Machine Learning algorithms and optimization techniques have become central to most applications of computing ranging from search, ads, data-mining, data-analytics in large databases, information retrieval and extraction, natural language processing including machine translation, speech, vision, gaming, user adaptation of computing systems, as well as security, privacy, and the broad topic of crowd-sourcing. Our goal is to conduct research in theoretical and practical aspects of Machine Learning and Optimization including:
- Novel machine learning algorithms and paradigms
- Foundational aspects of optimization techniques, including new algorithms and applications to machine learning
- Theoretical analysis of machine learning and optimization algorithms
- Performance analysis and enhancement of machine learning and optimization algorithms
- Applications in search and IR, vision, NLP and other areas
- Data mining and data analytics for very large data sets
Internship and Research Assistantship Opportunities
Internships: We are looking for interns to work on cutting edge research problems leading to publications in top tier conferences and journals. Students should send an email to firstname.lastname@example.org in the format specified on the internship page. Click here to go to our internship page. Note that Indian undergraduate and masters students should apply through their respective campus placement programs rather than e-mailing us directly (we typically do not take Indian non-PhD students unless their institute has a campus placement tie-up with MSR and the students have applied through the program).

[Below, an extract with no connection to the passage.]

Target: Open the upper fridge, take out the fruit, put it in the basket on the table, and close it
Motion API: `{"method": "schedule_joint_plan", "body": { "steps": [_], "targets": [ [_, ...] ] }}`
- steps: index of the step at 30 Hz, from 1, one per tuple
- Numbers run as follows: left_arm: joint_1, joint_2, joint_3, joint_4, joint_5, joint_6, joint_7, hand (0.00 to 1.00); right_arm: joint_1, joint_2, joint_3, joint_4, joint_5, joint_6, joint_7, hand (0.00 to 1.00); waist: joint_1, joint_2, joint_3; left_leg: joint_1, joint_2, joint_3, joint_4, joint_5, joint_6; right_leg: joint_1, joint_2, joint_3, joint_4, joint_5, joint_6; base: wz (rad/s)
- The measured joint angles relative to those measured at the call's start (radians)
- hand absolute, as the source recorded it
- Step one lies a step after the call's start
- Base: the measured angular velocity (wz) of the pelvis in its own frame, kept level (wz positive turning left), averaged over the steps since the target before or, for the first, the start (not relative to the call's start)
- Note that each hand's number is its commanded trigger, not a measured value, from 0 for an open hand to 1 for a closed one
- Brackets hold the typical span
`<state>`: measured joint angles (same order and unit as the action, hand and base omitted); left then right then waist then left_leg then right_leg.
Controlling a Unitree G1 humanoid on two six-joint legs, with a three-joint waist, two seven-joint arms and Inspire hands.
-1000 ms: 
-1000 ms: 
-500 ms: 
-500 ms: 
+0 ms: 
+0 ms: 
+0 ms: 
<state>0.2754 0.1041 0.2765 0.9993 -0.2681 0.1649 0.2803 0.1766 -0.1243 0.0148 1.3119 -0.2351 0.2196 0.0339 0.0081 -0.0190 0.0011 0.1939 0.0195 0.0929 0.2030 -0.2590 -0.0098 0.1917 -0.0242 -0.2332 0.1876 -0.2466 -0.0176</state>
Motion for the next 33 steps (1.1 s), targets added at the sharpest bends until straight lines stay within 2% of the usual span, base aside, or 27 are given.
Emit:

Research Assistantships: We are also looking for exceptional candidates who are fresh graduates (bachelors or masters in CS) to work with us for a period of 1+1 years on substantial research problems. The RA program is designed to give a flavor of research to those interested in pursuing a research career. RAs are exposed to cutting edge research and are expected to explore a problem in depth with their mentor and obtain multiple, high quality publications during this period. Previous Research Assistants have gone on to do a PhD from top CS schools or become successful entrepreneurs. Interested candidates with a strong track record in their undergraduate or master’s degree should send an e-mail to Manik Varma at email@example.com along with their CVs and should mention their preferred starting date and the researchers they might be interested in working with.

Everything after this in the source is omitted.